Why This Project


Tsisnaasjini' is the Navajo name for Mount Blanca. Also known as the Sacred Mountain of the East, Blanca is one of the four directional mountains that mark the boundaries of the Navajo Nation.

Sunday, March 31, 2013

Monday, March 18, 2013

When Nothing is There


These lines from a poem in Mary Oliver's recent collection reminded me why I love this place so much:
I go out
to the pale dunes, to look over
the empty spaces
of the wilderness. 
For something is there,
something is there when nothing is there but itself,
that is not there when anything else is. 
*   *   * 
from "Extending the Airport Runway"
in A Thousand Mornings
Mary Oliver, Penguin Press 2012 

From the perspective of a culture that revolves around cycles of building and manufacturing alternating with cycles of consuming and discarding, it does seem that there's nothing out here. It's not even a very good place for recreation. One of our "neighbors" set up a tent on their property the summer before last, apparently hoping to enjoy a little fishing and camping. They left the tent in place when they went home, and it quickly blew down, exposing the belongings they'd left to the sun, the wind and the scavengers who haunt Blanca Flats. When they returned a month or two later, they set up a pre-fab shed. The shed lasted for awhile before it finally gave in to the wind and fell apart.

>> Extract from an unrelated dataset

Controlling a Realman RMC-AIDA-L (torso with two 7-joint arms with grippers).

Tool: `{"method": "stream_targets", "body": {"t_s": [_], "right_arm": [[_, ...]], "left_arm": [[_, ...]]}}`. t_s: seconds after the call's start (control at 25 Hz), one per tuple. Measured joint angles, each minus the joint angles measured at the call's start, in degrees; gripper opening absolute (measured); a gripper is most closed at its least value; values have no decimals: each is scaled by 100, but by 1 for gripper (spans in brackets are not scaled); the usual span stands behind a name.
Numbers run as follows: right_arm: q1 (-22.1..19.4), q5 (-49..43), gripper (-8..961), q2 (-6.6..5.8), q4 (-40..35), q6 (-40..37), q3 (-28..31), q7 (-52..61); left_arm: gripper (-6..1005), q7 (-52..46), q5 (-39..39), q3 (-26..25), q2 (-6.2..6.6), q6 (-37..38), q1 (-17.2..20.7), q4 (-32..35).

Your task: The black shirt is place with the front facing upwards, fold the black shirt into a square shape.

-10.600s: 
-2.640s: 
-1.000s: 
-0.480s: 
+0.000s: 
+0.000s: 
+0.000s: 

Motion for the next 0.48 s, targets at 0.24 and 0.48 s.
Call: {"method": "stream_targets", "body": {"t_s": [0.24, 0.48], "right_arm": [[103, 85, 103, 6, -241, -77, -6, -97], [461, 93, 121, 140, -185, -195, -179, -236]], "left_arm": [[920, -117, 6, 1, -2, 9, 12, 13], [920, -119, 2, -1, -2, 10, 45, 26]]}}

Jake and Shelby have always loved to sniff around the remains of that place. There were apparently a couple of canine guests on the property at one time, and our dogs are either attracted to the scents they left behind or to the burned traces of a barbecue. When I walk with them down that road, I always have trouble dragging them away. A few days ago, just to see what the dogs found so enthralling, I went to explore the site.

There's nothing there now but a big hole in the ground, where the people have set up an impromptu landfill. A faded black sofa inhabits the landfill, along with the discarded toilet that seems to be an obligatory part of the landscape around here (there's one of those on our property, too, left by the previous owner). So this parcel of property has devolved from a campsite to a storage space to a dump.

Why do some people think that in landscapes like this, where nothing is there to appeal to the building/consuming mind, the only acceptable alternative is to use the land for waste disposal? It's more than just a practical decision, I think; it's an act of contempt, a gesture of resentment against a land that didn't welcome them on their own terms.